Huntington Beach, CA > San Diego, CA > Rosarito Beach, BC

Saturday, August 27th:

Chalk and I leave my sister’s place in Huntington Beach.  As we are leaving, she offers me a pocket-size Spanish-English dictionary, and I decline with a brazen, off-the-cuff “Pshaw, I won’t need that.  I’m sure everyone knows English down there.”

Allow me to interject right here to fully own and admit just what an idiotic and obliviously white-Amero-centric view that is to take.  The whole world must speak English, because that’s how it is where I’ve always lived!

Luckily my sister is not giving up that easily.  “Just take it”, she insists, firmly pushing the invaluable, weightless, 6x4x1-inch book into my limp, reluctant, ungrasping hand.  “What possible reason could you have not to take it?”

And so, not yet fully immune to the persuasive power of simple, well-articulated good sense advice, I relent, and take the little dictionary from her.

If I hadn’t, we would have never been heard from again.

Real-Life "Frogger" Zone Ahead: Proceed With Caution. These signs appear with increasing frequency along the southbound lanes of San Diego-area freeways as one approaches the border crossing at Tijuana. (image by worddrum.wordpress.com)
Real-Life “Frogger” Zone Ahead: Proceed With Caution.
These signs appear with increasing frequency along the southbound lanes of San Diego-area freeways as one approaches the border crossing at Tijuana.
(image by worddrum.wordpress.com)

First Circle of Purgatory: San Diego

We stop at the last exit before the border to acquire a temporary Mexican auto insurance policy.  Anybody who has ever made it back safely from a road trip down to Mexico owes their safe return to the fact that they didn’t go down there without some kind of valid auto insurance.

Most, if not all, U.S. auto insurance policies do not extend their coverage across the Mexican border; so it is imperative that you get your ass covered before you head down there.  And anyway, you have no excuse, since a) it costs essentially nothing to get a temporary Mexican policy, and b) the northern sides of U.S./Mexico border crossings are as thick with businesses sporting “Get your Mexican auto insurance policy here!” signs as are the street-corners opposite big city jailhouses with bail bonds services.

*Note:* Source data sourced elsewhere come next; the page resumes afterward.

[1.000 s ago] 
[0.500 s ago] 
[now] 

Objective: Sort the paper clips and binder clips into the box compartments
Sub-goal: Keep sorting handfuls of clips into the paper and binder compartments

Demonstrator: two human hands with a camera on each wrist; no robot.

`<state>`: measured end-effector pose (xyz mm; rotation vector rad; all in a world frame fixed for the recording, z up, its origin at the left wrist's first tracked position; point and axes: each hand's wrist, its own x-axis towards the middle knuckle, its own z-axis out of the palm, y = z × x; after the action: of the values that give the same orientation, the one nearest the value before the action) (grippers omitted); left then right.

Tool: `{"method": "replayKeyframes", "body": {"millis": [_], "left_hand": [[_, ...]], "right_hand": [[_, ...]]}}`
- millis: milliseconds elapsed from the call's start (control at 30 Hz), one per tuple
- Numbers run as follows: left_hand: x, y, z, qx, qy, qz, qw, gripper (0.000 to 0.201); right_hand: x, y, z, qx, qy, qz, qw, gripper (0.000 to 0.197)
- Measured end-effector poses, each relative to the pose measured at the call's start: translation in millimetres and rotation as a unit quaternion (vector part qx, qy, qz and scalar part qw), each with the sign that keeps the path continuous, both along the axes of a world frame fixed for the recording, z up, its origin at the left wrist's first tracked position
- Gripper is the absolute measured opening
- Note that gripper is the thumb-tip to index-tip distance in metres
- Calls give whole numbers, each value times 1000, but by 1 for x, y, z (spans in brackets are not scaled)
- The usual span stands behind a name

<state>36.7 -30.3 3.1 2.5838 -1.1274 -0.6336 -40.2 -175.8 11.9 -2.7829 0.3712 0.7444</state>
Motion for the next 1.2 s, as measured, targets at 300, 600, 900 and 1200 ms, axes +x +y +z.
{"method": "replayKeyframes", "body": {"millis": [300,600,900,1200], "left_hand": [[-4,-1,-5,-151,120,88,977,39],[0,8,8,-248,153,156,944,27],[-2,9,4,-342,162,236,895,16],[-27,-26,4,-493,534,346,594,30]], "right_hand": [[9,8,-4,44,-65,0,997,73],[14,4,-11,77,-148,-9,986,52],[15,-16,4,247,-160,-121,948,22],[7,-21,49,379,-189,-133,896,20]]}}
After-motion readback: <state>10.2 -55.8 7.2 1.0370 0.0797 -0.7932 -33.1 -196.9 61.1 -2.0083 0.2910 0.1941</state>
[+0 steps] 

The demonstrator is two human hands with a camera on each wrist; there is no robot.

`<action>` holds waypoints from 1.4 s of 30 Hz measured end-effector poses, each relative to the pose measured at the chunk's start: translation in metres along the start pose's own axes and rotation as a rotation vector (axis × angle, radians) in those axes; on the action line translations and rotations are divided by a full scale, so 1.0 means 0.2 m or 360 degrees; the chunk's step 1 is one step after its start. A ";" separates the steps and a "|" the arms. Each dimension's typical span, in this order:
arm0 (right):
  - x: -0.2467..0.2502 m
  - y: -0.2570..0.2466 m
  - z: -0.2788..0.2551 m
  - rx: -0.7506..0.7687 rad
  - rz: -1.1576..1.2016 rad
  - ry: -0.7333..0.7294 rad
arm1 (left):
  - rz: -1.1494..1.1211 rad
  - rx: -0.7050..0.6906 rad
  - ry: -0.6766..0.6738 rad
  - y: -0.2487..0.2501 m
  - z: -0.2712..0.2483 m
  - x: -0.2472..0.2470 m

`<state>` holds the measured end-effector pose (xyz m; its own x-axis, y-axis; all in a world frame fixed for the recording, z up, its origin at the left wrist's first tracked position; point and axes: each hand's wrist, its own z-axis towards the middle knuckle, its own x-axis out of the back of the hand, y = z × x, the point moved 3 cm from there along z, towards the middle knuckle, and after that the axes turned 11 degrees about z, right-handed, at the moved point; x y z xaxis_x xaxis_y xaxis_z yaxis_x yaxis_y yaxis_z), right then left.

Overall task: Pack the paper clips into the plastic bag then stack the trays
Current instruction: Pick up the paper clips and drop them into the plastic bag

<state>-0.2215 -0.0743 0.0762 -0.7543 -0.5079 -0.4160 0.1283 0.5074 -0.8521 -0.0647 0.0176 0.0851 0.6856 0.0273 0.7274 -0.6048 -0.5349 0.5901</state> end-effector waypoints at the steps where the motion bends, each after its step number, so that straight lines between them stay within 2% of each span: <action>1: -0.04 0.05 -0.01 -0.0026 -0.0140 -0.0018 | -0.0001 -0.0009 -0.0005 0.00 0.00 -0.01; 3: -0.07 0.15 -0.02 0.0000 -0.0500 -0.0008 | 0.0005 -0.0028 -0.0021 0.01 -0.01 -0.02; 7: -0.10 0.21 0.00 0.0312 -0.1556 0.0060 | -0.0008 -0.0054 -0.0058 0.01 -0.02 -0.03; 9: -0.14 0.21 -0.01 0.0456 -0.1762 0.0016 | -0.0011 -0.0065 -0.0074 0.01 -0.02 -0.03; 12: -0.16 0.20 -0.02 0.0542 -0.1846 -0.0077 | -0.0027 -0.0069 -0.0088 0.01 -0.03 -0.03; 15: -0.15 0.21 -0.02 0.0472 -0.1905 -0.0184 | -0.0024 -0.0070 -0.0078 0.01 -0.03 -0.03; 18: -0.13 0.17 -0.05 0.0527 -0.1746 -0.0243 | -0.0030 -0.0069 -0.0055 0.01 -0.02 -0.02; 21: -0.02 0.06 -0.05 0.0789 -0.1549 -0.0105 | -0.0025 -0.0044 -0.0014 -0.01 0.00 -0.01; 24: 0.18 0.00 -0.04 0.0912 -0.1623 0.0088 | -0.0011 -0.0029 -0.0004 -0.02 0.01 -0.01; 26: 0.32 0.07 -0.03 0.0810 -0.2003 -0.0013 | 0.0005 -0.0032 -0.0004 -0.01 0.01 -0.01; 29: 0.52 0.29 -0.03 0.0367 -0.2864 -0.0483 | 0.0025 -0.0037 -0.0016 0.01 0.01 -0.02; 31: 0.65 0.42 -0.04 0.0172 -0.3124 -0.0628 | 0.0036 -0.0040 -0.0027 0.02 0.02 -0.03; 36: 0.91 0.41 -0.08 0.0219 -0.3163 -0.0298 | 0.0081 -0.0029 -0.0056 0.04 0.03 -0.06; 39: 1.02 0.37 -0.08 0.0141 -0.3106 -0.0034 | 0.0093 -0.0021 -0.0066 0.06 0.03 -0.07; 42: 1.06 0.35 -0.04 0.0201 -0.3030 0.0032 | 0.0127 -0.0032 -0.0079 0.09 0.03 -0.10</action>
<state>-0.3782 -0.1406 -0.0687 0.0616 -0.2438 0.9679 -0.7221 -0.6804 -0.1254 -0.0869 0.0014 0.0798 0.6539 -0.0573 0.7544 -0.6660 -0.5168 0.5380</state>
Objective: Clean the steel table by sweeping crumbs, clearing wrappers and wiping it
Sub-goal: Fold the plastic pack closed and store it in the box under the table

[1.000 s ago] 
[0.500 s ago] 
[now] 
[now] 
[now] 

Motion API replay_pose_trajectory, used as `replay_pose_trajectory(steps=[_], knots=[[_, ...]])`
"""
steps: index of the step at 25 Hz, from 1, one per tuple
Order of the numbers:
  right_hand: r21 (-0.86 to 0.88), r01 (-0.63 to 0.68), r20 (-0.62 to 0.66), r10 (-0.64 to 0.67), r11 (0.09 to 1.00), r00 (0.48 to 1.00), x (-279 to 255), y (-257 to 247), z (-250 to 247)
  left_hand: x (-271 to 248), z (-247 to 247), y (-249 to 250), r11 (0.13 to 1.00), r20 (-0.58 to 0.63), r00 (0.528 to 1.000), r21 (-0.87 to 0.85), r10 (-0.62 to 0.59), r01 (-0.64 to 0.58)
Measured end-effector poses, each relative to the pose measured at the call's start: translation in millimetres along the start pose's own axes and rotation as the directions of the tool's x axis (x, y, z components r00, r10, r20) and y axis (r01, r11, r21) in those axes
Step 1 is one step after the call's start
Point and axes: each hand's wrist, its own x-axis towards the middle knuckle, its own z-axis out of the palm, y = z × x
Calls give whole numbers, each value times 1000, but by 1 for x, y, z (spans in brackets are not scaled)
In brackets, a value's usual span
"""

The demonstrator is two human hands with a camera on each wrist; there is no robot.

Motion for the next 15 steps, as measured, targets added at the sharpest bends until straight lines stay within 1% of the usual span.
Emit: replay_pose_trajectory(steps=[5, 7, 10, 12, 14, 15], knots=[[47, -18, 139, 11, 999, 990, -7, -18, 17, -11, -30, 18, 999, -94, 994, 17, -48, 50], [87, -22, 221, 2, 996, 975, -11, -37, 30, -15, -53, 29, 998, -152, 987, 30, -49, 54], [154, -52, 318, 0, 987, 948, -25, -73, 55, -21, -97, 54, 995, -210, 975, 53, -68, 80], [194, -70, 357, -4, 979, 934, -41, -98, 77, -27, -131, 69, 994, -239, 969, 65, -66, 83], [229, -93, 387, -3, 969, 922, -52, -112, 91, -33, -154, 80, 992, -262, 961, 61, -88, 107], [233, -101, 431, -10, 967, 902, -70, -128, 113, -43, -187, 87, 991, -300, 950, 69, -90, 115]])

Wouldn't wanna be the guy to introduce illicit guns or other contraband to Mexico or anything like that. Not sure I could live with myself with that on my conscience. (image by imgbuddy.com)
Wouldn’t wanna be the guy to introduce illicit guns or other contraband to Mexico or anything like that. Not sure I could live with myself with such a thing on my conscience.
(image by imgbuddy.com)

The insurance policy costs like $24, covers us for pretty much anything that’s even remotely likely to happen to us down there (*ahem* – as long as we are not actively looking for trouble, that is), and is good for six months.  Oh, and it comes with a single “Get-out-of-jail-free” card, though the insurance dude makes sure that we understand that this can only be used if you get arrested in Mexico but haven’t actually committed a crime.  If you actually do something to get your ass thrown in jail down there, you’re on your own.  But if you get arrested on some nonsensical, bullshit pretense, which apparently is common enough in Mexico that it makes business sense for insurers to offer this perk in the first place, then you just make your phone call to the insurance people in San Diego, and they get you released more or less right away.

Insurance policy in hand, our next stop is the bank, to get cash before crossing the border.

¿Qué Necessita Effectivo?

We had intended to leave San Francisco a few days earlier than we had; but we’d been forced to wait around for my new ATM card to arrive in the mail, seeing as how an ATM card is an absolutely critical item which cannot be gone without in Mexico for reasons that hardly need articulating.

Nevertheless, by Friday (yesterday) morning we had grown too impatient to wait any longer, and so we just said fuck it and headed south without the bank card (which, incidentally, arrived in the mail about 45 minutes after we left my place).

Yeah, well y'know- we'll see. It's still early yet. (photo by D. Speredelozzi)
Yeah, well y’know- we’ll see.
It’s still early yet.
(photo by D. Speredelozzi)

So here we are in San Diego, trying to figure out how much money to take out for the trip.  Not wanting to travel with an unnecessarily large amount of money, I brilliantly decide that I only need $600 to get me through the next several days, as “‘I’ll just go to the Bank of America in Cabo (San Lucas, at the southern tip of the Baja Peninsula, more than 1,000 miles away) to get out more money once we get down there (that’s foreshadowing, by the way, in case you can’t tell).”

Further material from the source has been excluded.